··· Provided data ···

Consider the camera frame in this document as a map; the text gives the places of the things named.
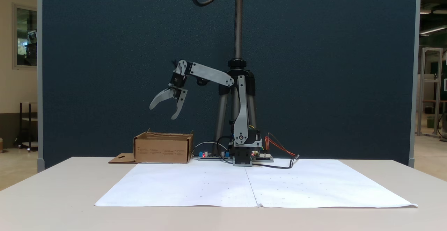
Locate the brown cardboard box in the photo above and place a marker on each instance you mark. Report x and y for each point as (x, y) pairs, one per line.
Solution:
(160, 150)

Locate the black shelf cart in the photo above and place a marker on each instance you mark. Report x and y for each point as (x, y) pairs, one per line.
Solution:
(20, 126)

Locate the white paper sheet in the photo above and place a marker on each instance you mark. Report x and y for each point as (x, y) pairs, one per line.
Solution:
(342, 185)
(181, 185)

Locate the grey curved ribbed gripper finger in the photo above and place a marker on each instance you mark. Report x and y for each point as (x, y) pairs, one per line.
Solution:
(161, 96)

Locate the black and silver tripod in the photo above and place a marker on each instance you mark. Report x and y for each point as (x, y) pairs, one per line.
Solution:
(237, 31)

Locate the grey flat straight gripper finger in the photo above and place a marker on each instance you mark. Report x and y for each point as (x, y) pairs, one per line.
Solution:
(181, 101)

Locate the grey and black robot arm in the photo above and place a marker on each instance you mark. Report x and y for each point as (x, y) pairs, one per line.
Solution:
(241, 119)

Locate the dark blue partition panel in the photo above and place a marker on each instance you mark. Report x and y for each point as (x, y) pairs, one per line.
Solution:
(104, 66)

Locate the grey metal frame stand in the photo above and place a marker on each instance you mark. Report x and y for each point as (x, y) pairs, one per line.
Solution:
(420, 91)

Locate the framed wall window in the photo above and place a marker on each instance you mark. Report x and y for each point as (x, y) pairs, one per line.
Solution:
(26, 35)

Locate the ceiling light strip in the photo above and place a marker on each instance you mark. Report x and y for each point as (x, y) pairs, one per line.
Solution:
(433, 29)

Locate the blue circuit board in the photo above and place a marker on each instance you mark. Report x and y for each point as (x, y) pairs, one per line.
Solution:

···

▶ **Problem description**: Would you copy out every line of the data above exactly, minus the pictures?

▶ **Solution for this task**:
Consider the camera frame in this document as a map; the text gives the places of the things named.
Locate the brown cardboard box in the photo above and place a marker on each instance you mark. Report x and y for each point as (x, y) pairs, one per line.
Solution:
(160, 150)

Locate the black shelf cart in the photo above and place a marker on each instance you mark. Report x and y for each point as (x, y) pairs, one per line.
Solution:
(20, 126)

Locate the white paper sheet in the photo above and place a marker on each instance you mark. Report x and y for each point as (x, y) pairs, one per line.
Solution:
(342, 185)
(181, 185)

Locate the grey curved ribbed gripper finger in the photo above and place a marker on each instance you mark. Report x and y for each point as (x, y) pairs, one per line.
Solution:
(161, 96)

Locate the black and silver tripod in the photo above and place a marker on each instance you mark. Report x and y for each point as (x, y) pairs, one per line.
Solution:
(237, 31)

Locate the grey flat straight gripper finger in the photo above and place a marker on each instance you mark. Report x and y for each point as (x, y) pairs, one per line.
Solution:
(181, 101)

Locate the grey and black robot arm in the photo above and place a marker on each instance you mark. Report x and y for each point as (x, y) pairs, one per line.
Solution:
(241, 119)

Locate the dark blue partition panel in the photo above and place a marker on each instance you mark. Report x and y for each point as (x, y) pairs, one per line.
Solution:
(104, 66)

Locate the grey metal frame stand in the photo above and place a marker on each instance you mark. Report x and y for each point as (x, y) pairs, one per line.
Solution:
(420, 91)

Locate the framed wall window in the photo above and place a marker on each instance you mark. Report x and y for each point as (x, y) pairs, one per line.
Solution:
(26, 35)

Locate the ceiling light strip in the photo above and place a marker on each instance you mark. Report x and y for each point as (x, y) pairs, one per line.
Solution:
(433, 29)

Locate the blue circuit board in the photo above and place a marker on each instance you mark. Report x and y for each point as (x, y) pairs, one per line.
Solution:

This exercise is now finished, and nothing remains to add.